Here's a simple 30/60/90 that actually works at the team level:

  • Days 1–30: Pick the weakest C. Run a short anonymous pulse with one question per C (see FAQ below). Identify your lowest score.
  • Days 31–60: Commit to one specific behavior tied to that C. If the gap is Congratulate, that might mean: one specific, personalized recognition per team member per week. Not "I'll recognize people more."
  • Days 61–90: Re-run the same pulse question. Look for a score change. Adjust.

Start narrow, prove it works, then expand to the next C. Every large culture problem is a collection of small manager-behavior problems, and the 5 C's is just a way to name which behavior to change first.

FAQ

Q: What are the 5 C's of employee engagement?A: The 5 C's are Care, Connect, Coach, Contribute, and Congratulate. They describe the five behaviors leaders practice to drive how engaged, committed, and productive employees feel at work.

Q: What are the 5 C's in the workplace?A: In a workplace context, the 5 C's refer to the same five leadership behaviors: caring for employees as whole people, connecting them to peers and purpose, coaching them in the flow of work, letting them contribute to decisions, and congratulating them with authentic recognition.

Q: Who created the 5 C's of employee engagement framework?A: The 5 C's is a practitioner framework, not attributed to a single researcher. Multiple consulting firms and HR platforms have published their own versions, and the Care/Connect/Coach/Contribute/Congratulate variant is the most widely adopted.

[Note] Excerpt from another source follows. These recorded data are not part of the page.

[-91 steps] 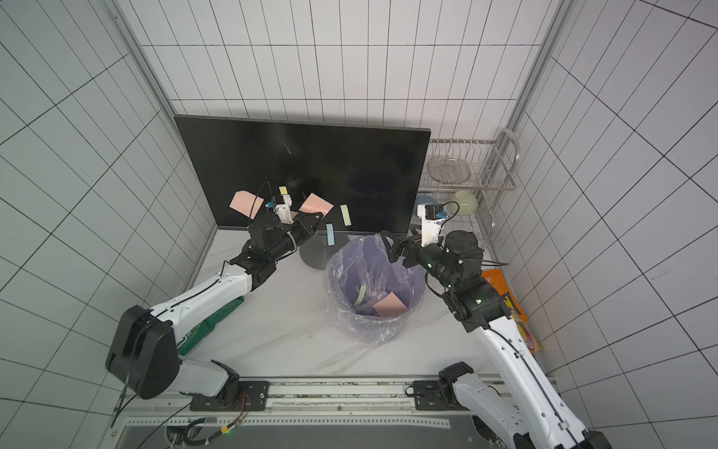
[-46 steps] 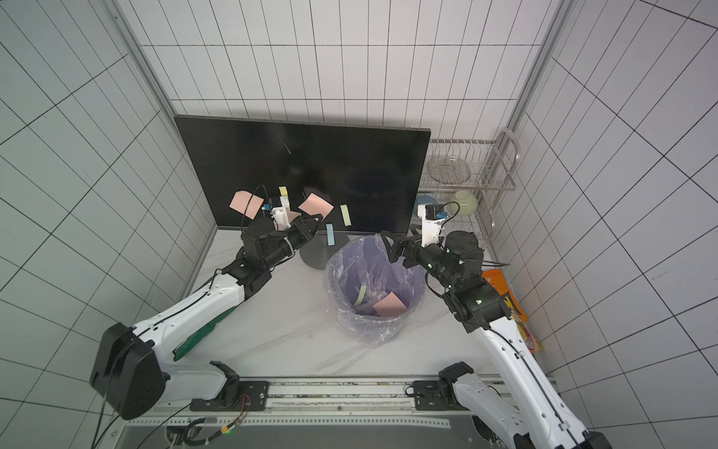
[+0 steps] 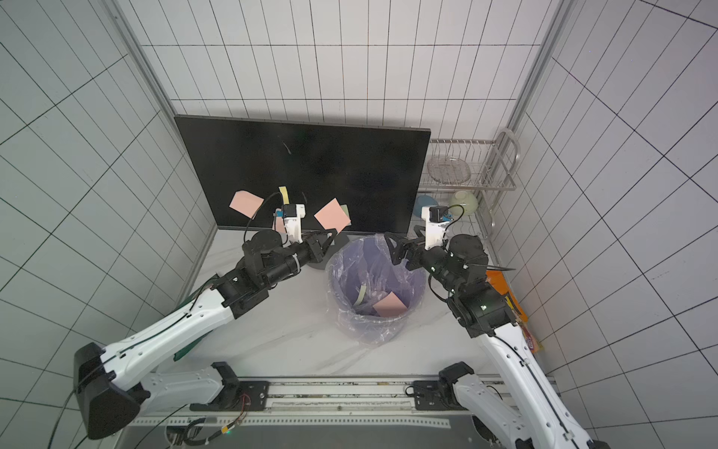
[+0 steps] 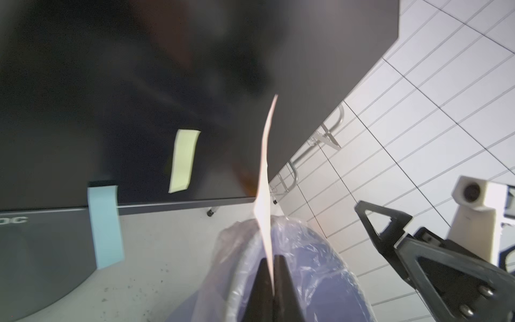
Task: Remove the sticky note from the monitor
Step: Tear off the sticky note from the monitor, then place the sticky note in the trash bin, then tear off the sticky note from the monitor.
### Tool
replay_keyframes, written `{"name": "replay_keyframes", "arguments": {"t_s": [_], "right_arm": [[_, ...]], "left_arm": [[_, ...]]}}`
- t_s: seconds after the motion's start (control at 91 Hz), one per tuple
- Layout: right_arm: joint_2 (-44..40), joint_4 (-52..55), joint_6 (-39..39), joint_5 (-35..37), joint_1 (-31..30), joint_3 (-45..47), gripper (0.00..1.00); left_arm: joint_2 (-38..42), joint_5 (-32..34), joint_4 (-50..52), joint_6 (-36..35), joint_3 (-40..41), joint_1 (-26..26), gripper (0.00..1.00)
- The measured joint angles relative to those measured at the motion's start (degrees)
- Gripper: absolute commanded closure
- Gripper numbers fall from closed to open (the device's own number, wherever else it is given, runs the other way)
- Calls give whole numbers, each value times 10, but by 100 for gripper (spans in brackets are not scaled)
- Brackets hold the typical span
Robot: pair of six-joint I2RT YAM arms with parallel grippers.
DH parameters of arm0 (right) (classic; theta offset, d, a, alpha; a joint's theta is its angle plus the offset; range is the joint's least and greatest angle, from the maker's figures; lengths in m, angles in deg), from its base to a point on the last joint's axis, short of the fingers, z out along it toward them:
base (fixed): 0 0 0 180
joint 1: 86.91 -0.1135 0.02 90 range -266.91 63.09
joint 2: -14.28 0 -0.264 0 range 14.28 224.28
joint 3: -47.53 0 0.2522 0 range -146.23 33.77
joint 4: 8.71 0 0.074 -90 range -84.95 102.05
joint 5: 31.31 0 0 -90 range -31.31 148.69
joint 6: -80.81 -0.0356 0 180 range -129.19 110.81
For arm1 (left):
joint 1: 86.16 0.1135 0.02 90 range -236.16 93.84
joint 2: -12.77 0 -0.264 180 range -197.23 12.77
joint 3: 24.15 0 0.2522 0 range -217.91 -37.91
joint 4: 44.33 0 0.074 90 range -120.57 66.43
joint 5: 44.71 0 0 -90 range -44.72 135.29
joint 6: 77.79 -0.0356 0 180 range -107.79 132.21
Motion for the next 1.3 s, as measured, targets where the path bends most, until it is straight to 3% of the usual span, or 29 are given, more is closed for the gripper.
{"name": "replay_keyframes", "arguments": {"t_s": [0.198, 0.407, 0.495, 0.671, 0.814, 1.0, 1.297], "right_arm": [[-18, 31, 22, 37, 0, -9, 1], [-32, 55, 43, 71, 0, -22, 1], [-39, 64, 49, 82, 0, -26, 1], [-50, 70, 54, 88, 0, -30, 1], [-43, 71, 56, 85, 0, -38, 1], [-23, 70, 55, 71, 0, -38, 1], [0, 52, 37, 35, 0, -38, 1]], "left_arm": [[-11, 66, 83, -108, -68, -115, 100], [-71, 129, 137, -188, -104, -193, 100], [-90, 153, 158, -212, -104, -210, 90], [-100, 163, 180, -239, -109, -214, 56], [-100, 157, 181, -247, -122, -213, 42], [-74, 102, 198, -240, -125, -174, 28], [32, -30, 206, -197, -111, 45, 13]]}}
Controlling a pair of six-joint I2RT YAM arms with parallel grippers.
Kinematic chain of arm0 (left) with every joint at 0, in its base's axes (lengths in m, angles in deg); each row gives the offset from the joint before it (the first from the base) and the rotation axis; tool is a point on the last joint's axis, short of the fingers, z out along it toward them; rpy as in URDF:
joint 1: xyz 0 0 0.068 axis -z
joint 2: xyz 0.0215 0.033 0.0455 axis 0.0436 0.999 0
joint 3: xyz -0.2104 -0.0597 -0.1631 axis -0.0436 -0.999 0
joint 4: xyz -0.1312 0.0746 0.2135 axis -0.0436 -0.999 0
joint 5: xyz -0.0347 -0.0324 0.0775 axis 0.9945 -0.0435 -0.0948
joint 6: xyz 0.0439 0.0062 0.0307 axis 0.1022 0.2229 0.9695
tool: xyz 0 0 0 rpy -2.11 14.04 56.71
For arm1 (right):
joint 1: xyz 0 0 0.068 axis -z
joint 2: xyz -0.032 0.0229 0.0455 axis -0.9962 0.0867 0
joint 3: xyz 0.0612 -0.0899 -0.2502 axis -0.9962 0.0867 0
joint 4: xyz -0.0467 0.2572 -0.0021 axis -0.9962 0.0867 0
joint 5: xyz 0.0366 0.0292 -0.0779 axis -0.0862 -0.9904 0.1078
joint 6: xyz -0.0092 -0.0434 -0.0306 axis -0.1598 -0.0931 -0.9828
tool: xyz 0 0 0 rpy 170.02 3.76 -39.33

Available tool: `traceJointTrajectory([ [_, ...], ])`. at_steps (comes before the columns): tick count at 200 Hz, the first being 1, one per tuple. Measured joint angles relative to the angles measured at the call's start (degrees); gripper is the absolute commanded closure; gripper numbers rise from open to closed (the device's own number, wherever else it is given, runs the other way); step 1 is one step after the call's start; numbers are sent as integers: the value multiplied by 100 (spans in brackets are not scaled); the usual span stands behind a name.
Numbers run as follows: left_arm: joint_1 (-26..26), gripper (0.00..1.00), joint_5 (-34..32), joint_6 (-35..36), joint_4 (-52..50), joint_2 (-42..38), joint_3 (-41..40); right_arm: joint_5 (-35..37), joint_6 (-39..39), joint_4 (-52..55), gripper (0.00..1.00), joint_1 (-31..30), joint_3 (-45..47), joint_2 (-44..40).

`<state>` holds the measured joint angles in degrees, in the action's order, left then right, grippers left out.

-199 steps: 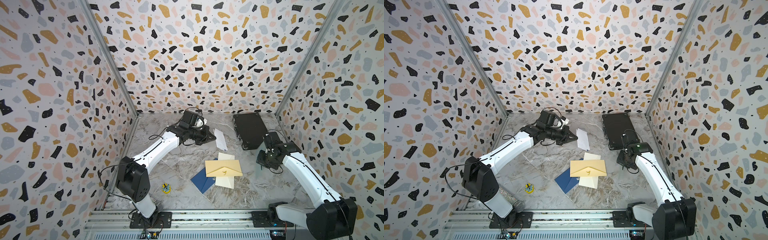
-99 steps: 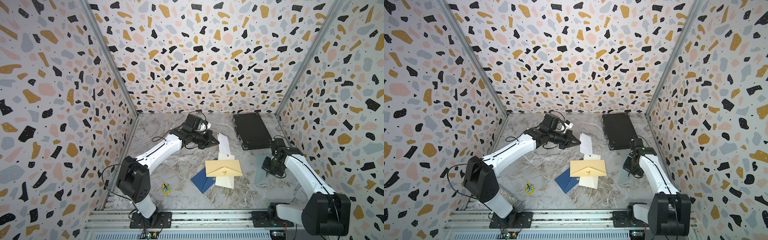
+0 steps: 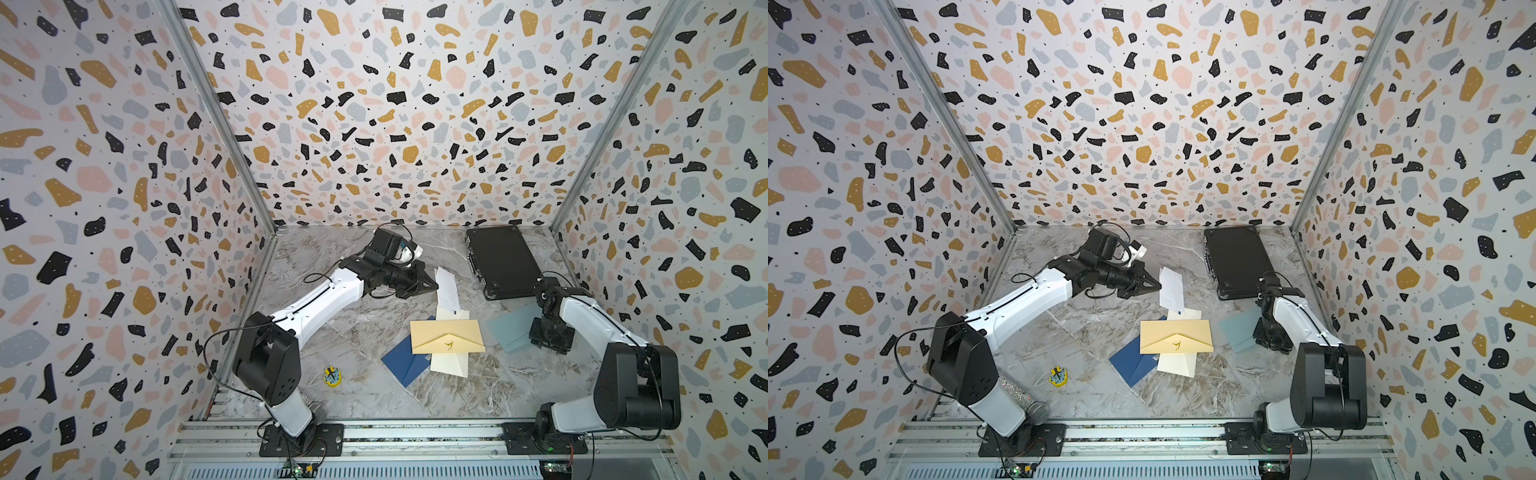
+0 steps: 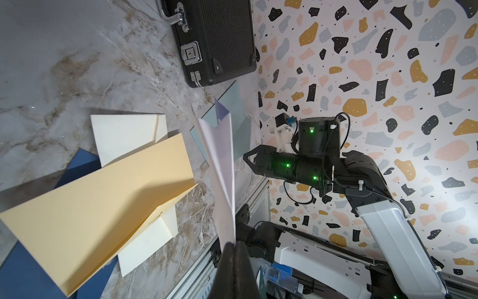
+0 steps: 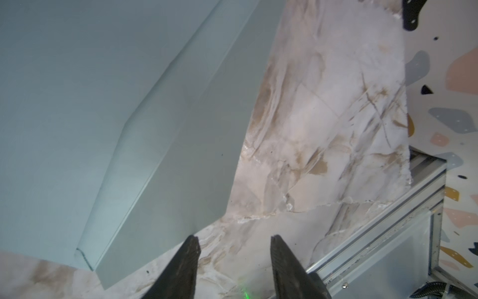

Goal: Take the letter paper out of the envelope
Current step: Place the envelope at the center of the board, then unfold the letter paper.

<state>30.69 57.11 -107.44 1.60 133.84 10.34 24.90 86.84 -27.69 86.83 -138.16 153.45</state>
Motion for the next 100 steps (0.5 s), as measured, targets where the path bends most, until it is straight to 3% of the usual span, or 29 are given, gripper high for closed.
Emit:
traceJointTrajectory([
  [44, -13, 100, 7, -13, -122, 2, 52, -501, 293, 0, 46, -20, -553, -691],
  [62, -57, 100, 74, -151, -122, 7, 160, -1228, 616, -195, 42, -37, -844, -1189],
  [100, -190, 100, 271, -686, 247, 59, 348, -3646, 1860, -1668, 38, -210, -575, -1655],
])
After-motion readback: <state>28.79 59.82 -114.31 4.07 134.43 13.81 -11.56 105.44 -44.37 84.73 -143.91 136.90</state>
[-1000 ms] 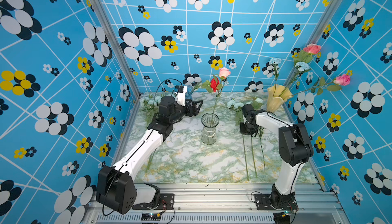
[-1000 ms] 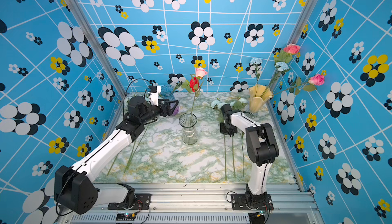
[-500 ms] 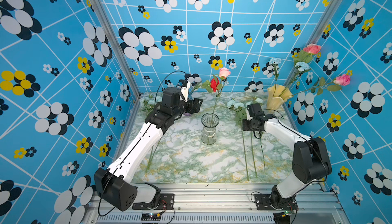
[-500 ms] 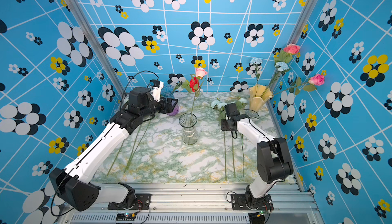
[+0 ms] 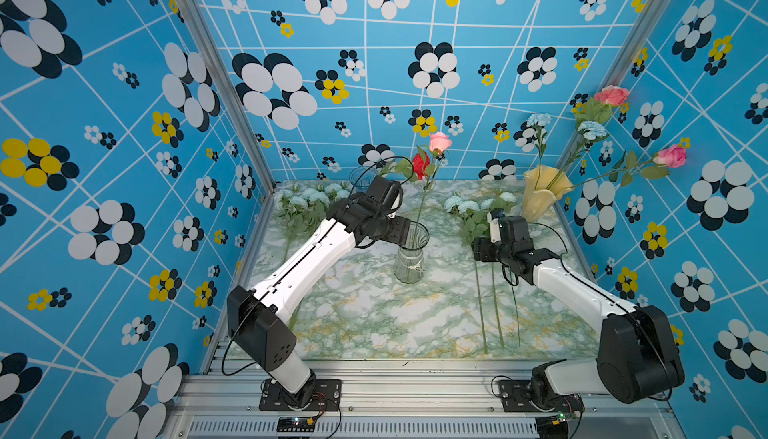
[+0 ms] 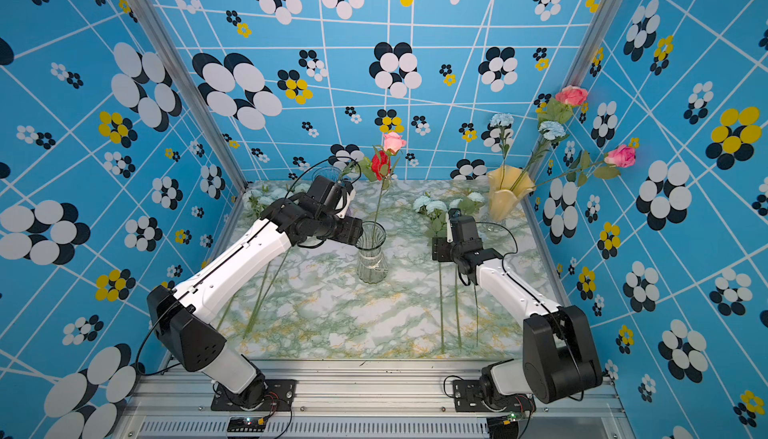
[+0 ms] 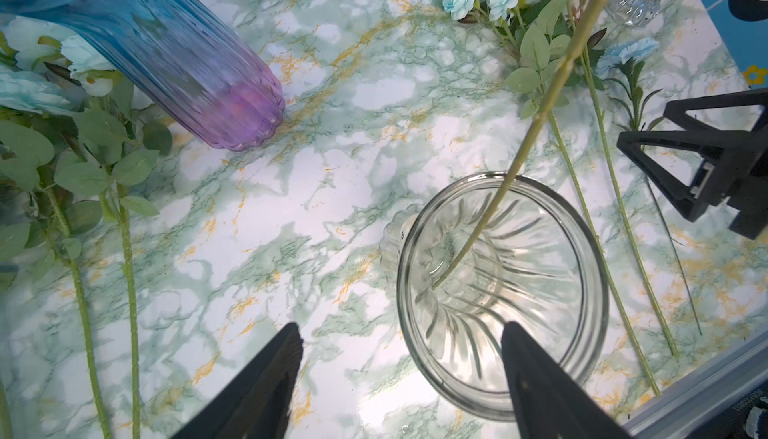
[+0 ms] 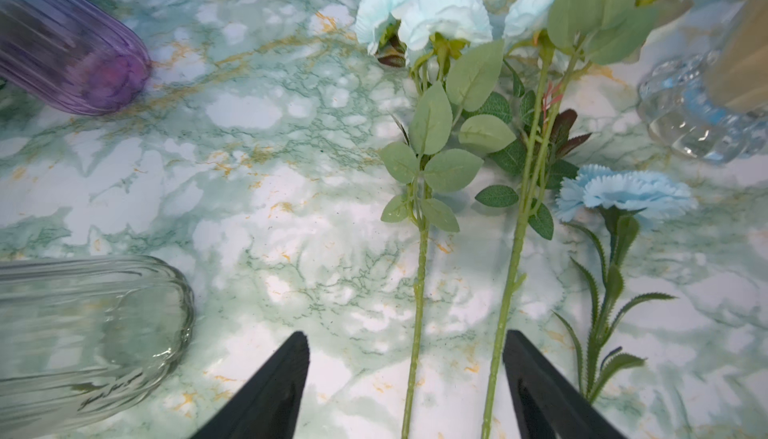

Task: Pick out blue flowers from the vase
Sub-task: Place the flower at the center of the board.

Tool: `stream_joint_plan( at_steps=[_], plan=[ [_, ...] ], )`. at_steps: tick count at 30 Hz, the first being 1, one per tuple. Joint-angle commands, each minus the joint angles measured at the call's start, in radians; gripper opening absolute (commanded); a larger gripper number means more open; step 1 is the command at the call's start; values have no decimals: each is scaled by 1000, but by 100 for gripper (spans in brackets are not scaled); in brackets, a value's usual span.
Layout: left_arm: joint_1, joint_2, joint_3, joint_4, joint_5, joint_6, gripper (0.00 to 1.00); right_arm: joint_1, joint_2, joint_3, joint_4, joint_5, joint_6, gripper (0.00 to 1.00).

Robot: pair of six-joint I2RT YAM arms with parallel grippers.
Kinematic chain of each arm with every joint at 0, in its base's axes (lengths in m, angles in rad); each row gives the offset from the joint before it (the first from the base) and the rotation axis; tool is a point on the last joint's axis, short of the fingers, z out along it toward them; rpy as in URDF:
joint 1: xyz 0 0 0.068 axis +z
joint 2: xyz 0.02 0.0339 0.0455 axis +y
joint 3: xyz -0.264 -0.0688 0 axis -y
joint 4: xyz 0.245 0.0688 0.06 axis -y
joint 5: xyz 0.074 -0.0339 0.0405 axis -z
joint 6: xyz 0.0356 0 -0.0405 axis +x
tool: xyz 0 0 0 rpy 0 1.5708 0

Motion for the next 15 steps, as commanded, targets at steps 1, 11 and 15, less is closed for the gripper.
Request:
stream_joint_plan(
  at_steps=[1, 11, 15],
  plan=[
    [-9, 44, 77, -71, 22, -16, 74, 7, -60, -43, 146, -46, -8, 80],
    [-52, 286, 392, -340, -96, -5, 65, 7, -24, -34, 147, -101, -35, 79],
    [-52, 324, 422, -364, -97, -5, 60, 7, -36, -41, 149, -94, -37, 79]
  ],
)
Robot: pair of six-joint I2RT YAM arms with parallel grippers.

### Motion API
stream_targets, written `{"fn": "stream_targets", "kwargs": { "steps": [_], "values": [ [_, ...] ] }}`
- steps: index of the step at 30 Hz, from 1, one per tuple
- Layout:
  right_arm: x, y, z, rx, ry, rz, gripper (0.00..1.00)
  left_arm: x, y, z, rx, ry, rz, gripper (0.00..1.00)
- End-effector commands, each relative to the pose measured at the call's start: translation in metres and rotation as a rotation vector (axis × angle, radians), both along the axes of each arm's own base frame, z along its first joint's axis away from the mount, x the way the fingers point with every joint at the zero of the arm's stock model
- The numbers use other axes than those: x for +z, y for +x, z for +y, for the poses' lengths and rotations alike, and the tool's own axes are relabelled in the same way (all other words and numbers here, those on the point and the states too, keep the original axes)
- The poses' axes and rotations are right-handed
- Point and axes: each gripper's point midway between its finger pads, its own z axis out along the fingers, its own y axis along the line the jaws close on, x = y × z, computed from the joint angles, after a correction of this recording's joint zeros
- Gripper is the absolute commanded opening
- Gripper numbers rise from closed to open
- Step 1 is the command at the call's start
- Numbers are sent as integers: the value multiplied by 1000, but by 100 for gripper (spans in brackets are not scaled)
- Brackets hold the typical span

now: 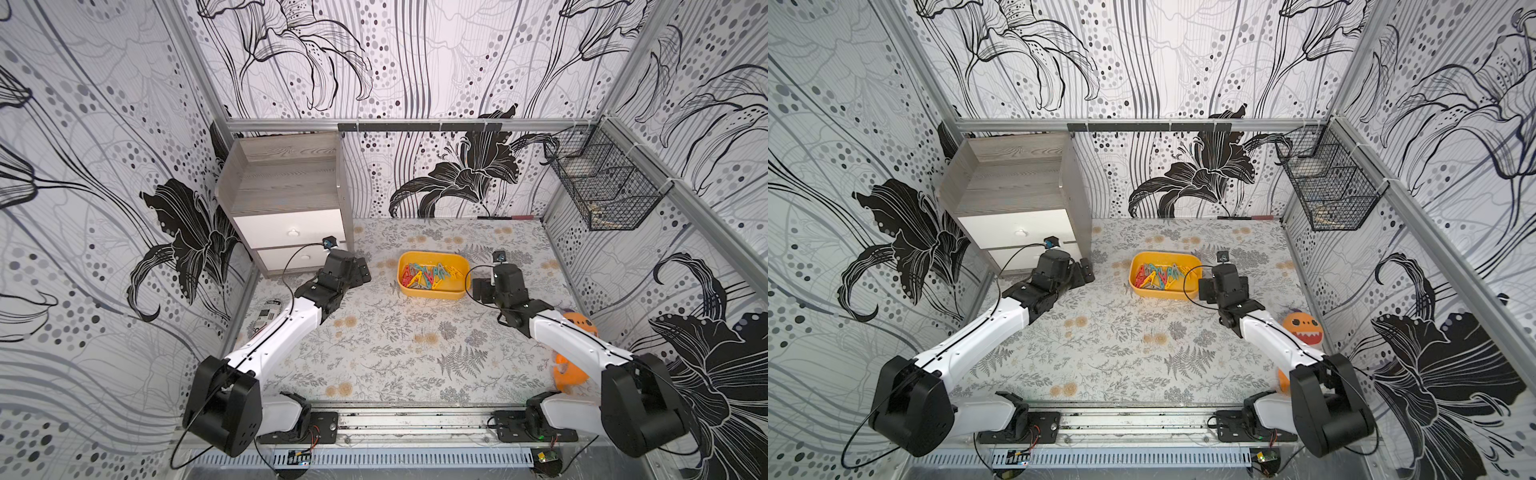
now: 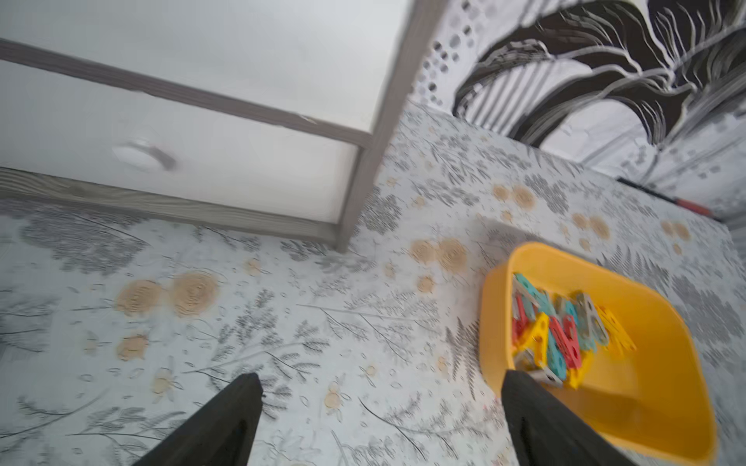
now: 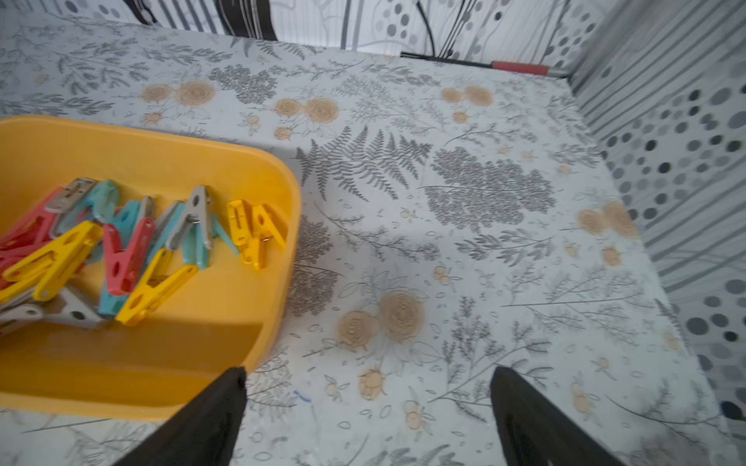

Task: Put the clothespins into the storage box
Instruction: Reset both arms

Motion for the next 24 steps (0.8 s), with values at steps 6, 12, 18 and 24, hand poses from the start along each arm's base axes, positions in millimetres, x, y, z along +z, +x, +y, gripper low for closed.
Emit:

Q: Are the 5 C's the same as the 5 P's of engagement?A: No. The 5 P's (typically Purpose, People, Perks, Process, Pay) focus on structural elements of the employee value proposition, while the 5 C's focus on relational behaviors individual leaders can practice without budget authority.

Q: Which of the 5 C's matters most?A: Research points to Coach and Congratulate as having the largest measurable impact. Gallup's feedback research shows a 5x engagement lift, and its recognition research shows a 45% reduction in 2-year turnover. Start there if you have to pick one.

Q: How do you measure the 5 C's?A: Use one targeted pulse question per C, scored 1–5: "My manager cares about me as a person" (Care), "I feel I belong on this team" (Connect), "I received useful feedback in the last 7 days" (Coach), "My ideas are taken seriously here" (Contribute), "I was recognized for good work in the last 7 days" (Congratulate). Gallup's Q12 survey maps closely to this structure.

Conclusion: Three actions to take this week

The 5 C's aren't a culture transformation program. They're five behaviors you can change starting now. If you do nothing else after reading this post, do these three things:

  1. Audit your team with a 5-question pulse. One question per C, anonymous, 1–5 scale. Takes your team two minutes and tells you exactly where you're weakest.
  2. Pick your lowest C and commit to one specific behavior change for 30 days. Not "improve" something. One concrete action, done on a defined cadence.
  3. Measure the shift. Re-run the same pulse question in 30 days. If it moved, double down. If it didn't, your chosen behavior wasn't the right one. Try another.

The single next step is the audit. Put it on your calendar for this week. Everything else follows from knowing which C is broken.